MAAG Lead Scroll
The Maidstone Area Archaeological Group’s investigation of a number of Roman buildings overlooking the River Medway off Lower Road, East Farleigh has now come to an end. Initially reported in newsletter no. 76 and subsequently in nos. 79, 82, 84, 86, 88, 90 and 93, a final update will be published in the next newsletter.
However, the find of a lead curse scroll from the site during the 2009 season has recently hit the news locally, and nationally, with items on BBC Southeast and BBC Oxford News and articles in the local press and in the Daily Mail Online. This has happened primarily due to a grant from the Kent Archaeological Society to fund the investigation and conservation of the scroll.
The lead scroll, measuring about 6 cm long and 1cm wide, was found in the 3rd/4th century AD building demolition layer, next to the wall at the west side of the NW corner of Building 5. This building ended life as a kitchen or bakery. However, it may have started life in the mid-third century as something grander such as a temple.
The scroll was then handed over to Dana Goodburn-Brown of Conservation Science Investigations (CSI), based in Sittingbourne. An attempt was made to read the fragile scroll without unrolling it by using a technique called neutron computed tomography imaging at the Paul Scherrer Institute in Switzerland. The resolution, however, was not sufficient to discern any writing on it. It was therefore necessary to unroll the scroll and it was then possible to enlarge some of the letters under a scanning electron microscope.
In June 2012, Dr Roger Tomlin, Lecturer in Late Roman History at Wolfson College, Oxford, and an authority on Roman inscriptions, spent four days examining the scroll. He was able to decipher the text and prepare a measured drawing of the inscription.
The scroll is believed to date from the 3rd (or possibly 4th) Century AD and is probably a defixio or ‘curse tablet’.

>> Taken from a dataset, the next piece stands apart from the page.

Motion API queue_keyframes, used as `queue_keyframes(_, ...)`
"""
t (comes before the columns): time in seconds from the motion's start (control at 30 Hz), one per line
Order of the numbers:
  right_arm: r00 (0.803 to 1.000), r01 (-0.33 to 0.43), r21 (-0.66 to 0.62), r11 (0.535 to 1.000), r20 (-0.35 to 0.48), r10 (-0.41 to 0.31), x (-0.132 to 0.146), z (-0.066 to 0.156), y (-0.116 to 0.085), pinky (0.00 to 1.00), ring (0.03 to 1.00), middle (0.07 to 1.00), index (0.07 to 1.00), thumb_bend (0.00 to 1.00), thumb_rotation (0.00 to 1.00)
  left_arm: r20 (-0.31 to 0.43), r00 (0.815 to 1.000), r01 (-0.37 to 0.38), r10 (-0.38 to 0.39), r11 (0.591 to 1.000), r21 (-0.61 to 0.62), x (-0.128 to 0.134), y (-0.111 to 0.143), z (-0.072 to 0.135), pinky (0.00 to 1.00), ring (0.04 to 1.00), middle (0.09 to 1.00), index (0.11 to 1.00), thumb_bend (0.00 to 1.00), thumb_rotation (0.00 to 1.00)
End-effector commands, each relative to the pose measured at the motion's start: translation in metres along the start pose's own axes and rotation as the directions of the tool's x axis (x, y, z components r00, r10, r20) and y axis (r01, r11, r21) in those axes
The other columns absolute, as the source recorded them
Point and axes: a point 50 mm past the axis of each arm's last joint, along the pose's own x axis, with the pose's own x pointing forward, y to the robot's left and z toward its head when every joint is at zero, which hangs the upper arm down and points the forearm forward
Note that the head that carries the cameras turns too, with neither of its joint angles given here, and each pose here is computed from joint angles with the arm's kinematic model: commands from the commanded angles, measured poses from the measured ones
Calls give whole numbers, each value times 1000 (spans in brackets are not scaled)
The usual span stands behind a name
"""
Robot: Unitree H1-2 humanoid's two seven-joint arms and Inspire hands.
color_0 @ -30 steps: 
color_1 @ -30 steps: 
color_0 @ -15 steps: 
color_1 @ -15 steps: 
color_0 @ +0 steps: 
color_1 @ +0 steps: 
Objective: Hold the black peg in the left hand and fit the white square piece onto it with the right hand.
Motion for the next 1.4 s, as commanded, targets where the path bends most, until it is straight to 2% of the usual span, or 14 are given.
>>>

The text consists of personal names written in capitals in two columns. The scribe has used some encipherment by writing a few of the names backwards or upside down, possibly to invoke ‘sympathetic magic’ to make life especially difficult or perverse for those individuals. There are seven names in each column - Latin names SACRATUS, CONSTITUT[US], C O N S T A N T [ . . . ] a n d MEMORIA[NUS], Celtic names [ATR]ECTUS and ATIDENUS (written ATINED[US]), and eight others which are incomplete.
It is reasonable to assume that the names listed were of people who lived at the site and, since the Romans were the first inhabitants of England who could read and write, they represent the earliest inhabitants of East Farleigh that we may ever be able to put a name to.
From the end of August 2012, Dana Goodburn-Brown will carry out further conservation work on the scroll. It is hoped that this will result in more letters becoming visible. Visitors to CSI should be able to see work in progress during occasional open days between September and December. After further examination by Dr. Tomlin, it may be possible to put the scroll on public display at the end of the year.
The last time a Roman lead scroll was found in Kent was more than 40 years ago, in 1970, at the site of a Roman villa at Eccles (see Arch.Cant. (1985) Volume 102 pages 19-25).